• _Available data_
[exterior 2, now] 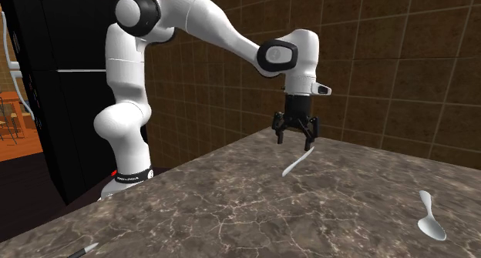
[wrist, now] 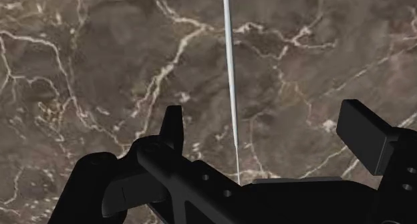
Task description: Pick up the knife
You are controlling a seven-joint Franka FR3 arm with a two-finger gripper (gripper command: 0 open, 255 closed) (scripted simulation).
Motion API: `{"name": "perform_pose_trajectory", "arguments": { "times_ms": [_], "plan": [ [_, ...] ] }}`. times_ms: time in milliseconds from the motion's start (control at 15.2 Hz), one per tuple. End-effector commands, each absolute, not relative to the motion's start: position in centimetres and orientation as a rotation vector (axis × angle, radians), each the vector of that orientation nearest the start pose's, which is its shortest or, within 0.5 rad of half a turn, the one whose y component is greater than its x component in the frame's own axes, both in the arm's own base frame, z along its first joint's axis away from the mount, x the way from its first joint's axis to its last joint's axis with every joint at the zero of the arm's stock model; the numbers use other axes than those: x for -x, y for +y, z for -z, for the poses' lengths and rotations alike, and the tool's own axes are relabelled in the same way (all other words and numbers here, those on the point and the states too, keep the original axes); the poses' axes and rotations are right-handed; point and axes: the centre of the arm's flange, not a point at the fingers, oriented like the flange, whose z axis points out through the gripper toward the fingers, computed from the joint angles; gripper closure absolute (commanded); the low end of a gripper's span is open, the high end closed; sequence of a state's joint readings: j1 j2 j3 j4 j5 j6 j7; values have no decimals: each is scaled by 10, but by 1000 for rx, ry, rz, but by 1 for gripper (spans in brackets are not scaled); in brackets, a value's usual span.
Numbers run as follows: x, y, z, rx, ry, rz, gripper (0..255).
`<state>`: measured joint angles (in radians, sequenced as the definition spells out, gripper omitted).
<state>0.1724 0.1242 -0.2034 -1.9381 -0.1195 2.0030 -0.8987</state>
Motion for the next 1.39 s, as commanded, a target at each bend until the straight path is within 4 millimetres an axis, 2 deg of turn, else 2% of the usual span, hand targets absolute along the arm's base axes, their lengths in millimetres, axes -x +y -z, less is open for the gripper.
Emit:
{"name": "perform_pose_trajectory", "arguments": {
  "times_ms": [0, 462, 594, 660, 1254, 1320],
  "plan": [
    [-596, -15, -412, 2859, -1516, -170, 0],
    [-596, -15, -372, 2859, -1516, -170, 0],
    [-596, -15, -372, 2859, -1515, -170, 0],
    [-595, -14, -372, 2859, -1516, -170, 255],
    [-596, -15, -372, 2859, -1516, -170, 255],
    [-596, -15, -377, 2859, -1515, -170, 255]
  ]
}}
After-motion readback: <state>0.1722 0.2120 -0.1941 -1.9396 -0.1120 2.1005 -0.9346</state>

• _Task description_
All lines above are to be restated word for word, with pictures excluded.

• _Response_
[exterior 2, now] 
[wrist, now] 
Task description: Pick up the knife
You are controlling a seven-joint Franka FR3 arm with a two-finger gripper (gripper command: 0 open, 255 closed) (scripted simulation).
Motion API: `{"name": "perform_pose_trajectory", "arguments": { "times_ms": [_], "plan": [ [_, ...] ] }}`. times_ms: time in milliseconds from the motion's start (control at 15.2 Hz), one per tuple. End-effector commands, each absolute, not relative to the motion's start: position in centimetres and orientation as a rotation vector (axis × angle, radians), each the vector of that orientation nearest the start pose's, which is its shortest or, within 0.5 rad of half a turn, the one whose y component is greater than its x component in the frame's own axes, both in the arm's own base frame, z along its first joint's axis away from the mount, x the way from its first joint's axis to its last joint's axis with every joint at the zero of the arm's stock model; the numbers use other axes than those: x for -x, y for +y, z for -z, for the poses' lengths and rotations alike, and the tool's own axes are relabelled in the same way (all other words and numbers here, those on the point and the states too, keep the original axes); the poses' axes and rotations are right-handed; point and axes: the centre of the arm's flange, not a point at the fingers, oriented like the flange, whose z axis points out through the gripper toward the fingers, computed from the joint angles; gripper closure absolute (commanded); the low end of a gripper's span is open, the high end closed; sequence of a state's joint readings: j1 j2 j3 j4 j5 j6 j7; values have no decimals: each is scaled by 10, but by 1000 for rx, ry, rz, but by 1 for gripper (spans in brackets are not scaled); in brackets, a value's usual span.
Numbers run as follows: x, y, z, rx, ry, rz, gripper (0..255).
`<state>`: measured joint angles (in radians, sequenced as the definition spells out, gripper omitted).
<state>0.1724 0.1242 -0.2034 -1.9381 -0.1195 2.0030 -0.8987</state>
Motion for the next 1.39 s, as commanded, a target at each bend until the straight path is within 4 millimetres an axis, 2 deg of turn, else 2% of the usual span, hand targets absolute along the arm's base axes, their lengths in millimetres, axes -x +y -z, less is open for the gripper.
Emit:
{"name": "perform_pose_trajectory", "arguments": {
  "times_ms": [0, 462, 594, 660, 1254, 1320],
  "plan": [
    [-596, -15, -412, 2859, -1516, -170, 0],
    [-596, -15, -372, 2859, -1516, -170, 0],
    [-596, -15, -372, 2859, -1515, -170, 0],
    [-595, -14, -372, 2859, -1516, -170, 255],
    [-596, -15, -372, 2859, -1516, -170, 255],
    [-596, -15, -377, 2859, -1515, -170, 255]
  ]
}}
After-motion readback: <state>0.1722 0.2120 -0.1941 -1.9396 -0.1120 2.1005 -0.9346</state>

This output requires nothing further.